When you watch a movie on your laptop, the fan almost immediately starts to sound like a jet engine, and feels warm enough to start a fire. If you leave your smartphone in the glove box in the summer, it won’t work until it cools down. Keeping electronics a reasonable temperature is not magic, although it may feel like it at times as the rules and situations are not very familiar to electrical engineers. The effects of heat on electronics are also somewhat difficult to predict and often can be better understood using statistics, such as mean time between failures to show the lifetime averages.

When current flows through a resistor, power is dissipated in the form of heat. Resistors are rated for the amount of power they can dissipate before they burn out or burn up. Electronics are filled with transistors that turn on and off at literally unimaginable speeds but in some ways act as resistors. Transistors are typically understood to be in two states, open, wherein no current flows, or closed, wherein the resistance is nominally zero and current flows unimpeded. However, sometimes reality does not exactly match the concept. For example, when a transistor is open, there is a small leakage of current through what is considered a very high resistance burning a small amount of power. When the transistor is closed, the resistance is not truly zero, and that minor resistance also adds to the total used power. However, the greatest amount of power used is during the transition between the two states.

Although assumed to be a perfect square wave for most considerations, clock signals have finite edge widths where a transistor is partially on and partially off.
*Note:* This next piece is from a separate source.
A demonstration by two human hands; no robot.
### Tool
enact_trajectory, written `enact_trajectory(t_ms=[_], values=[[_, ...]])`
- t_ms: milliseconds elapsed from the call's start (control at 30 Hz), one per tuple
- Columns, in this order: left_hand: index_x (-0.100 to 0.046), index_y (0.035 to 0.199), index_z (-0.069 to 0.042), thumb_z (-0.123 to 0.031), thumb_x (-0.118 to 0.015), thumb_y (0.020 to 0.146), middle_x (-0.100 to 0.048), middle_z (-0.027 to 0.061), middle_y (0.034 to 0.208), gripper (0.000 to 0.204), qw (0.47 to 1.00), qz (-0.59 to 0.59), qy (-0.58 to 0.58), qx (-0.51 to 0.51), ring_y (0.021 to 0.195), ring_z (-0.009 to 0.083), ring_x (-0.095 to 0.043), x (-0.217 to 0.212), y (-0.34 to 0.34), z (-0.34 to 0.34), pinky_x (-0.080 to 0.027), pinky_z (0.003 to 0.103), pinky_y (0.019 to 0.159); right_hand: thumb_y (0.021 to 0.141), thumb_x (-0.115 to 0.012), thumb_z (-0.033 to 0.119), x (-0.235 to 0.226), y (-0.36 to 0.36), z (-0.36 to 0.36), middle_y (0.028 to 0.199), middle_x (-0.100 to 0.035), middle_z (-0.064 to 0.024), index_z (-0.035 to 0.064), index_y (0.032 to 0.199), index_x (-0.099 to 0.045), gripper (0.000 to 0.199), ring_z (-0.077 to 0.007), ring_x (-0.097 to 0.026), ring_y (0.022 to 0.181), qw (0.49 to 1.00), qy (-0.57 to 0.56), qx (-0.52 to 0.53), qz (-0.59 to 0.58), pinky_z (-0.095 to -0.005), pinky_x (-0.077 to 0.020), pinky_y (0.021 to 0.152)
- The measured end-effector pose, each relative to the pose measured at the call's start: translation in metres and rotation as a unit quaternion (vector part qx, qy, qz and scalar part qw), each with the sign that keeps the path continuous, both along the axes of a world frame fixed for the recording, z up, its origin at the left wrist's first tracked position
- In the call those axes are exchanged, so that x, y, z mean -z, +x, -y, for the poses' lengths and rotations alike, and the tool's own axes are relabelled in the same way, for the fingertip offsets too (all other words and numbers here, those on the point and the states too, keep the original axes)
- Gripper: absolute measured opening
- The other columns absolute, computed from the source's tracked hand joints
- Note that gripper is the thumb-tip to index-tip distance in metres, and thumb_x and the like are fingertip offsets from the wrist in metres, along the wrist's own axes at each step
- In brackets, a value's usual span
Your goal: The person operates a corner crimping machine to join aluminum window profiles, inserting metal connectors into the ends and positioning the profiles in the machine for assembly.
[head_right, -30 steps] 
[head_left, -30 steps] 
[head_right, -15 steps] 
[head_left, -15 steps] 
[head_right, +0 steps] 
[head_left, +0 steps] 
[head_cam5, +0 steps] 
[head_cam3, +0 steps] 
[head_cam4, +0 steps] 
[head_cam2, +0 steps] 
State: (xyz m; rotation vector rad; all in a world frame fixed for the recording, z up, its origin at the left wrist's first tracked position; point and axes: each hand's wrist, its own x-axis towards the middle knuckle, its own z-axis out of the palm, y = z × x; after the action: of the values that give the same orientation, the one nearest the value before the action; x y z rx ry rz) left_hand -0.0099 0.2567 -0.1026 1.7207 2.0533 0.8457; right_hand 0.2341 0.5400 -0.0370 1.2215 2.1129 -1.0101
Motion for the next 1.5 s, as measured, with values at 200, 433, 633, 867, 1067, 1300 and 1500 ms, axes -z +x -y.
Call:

During this time, a current is flowing yet the resistance is much higher than when the transistor is in the closed state. In the large view, the amount of power in one clock cycle for that transistor is minuscule. However, when you multiply that one transistor by the hundreds of millions, or even billions of transistors in a processor, it jumps phenomenally. Multiply that by the billions of cycles per second and suddenly the trivial amount of power consumed has become a serious concern. Designers have tried many different methods to reduce the power consumed by making the clock edges sharper, at the expense of increased cost and electromagnetic emissions, or by decreasing the voltage level, which increases the susceptibility to spurious signals or digital errors. Many processors now are able to shut down portions of the chip when not in use to decrease power usage. This is very helpful, yet does not decrease the peak power usage.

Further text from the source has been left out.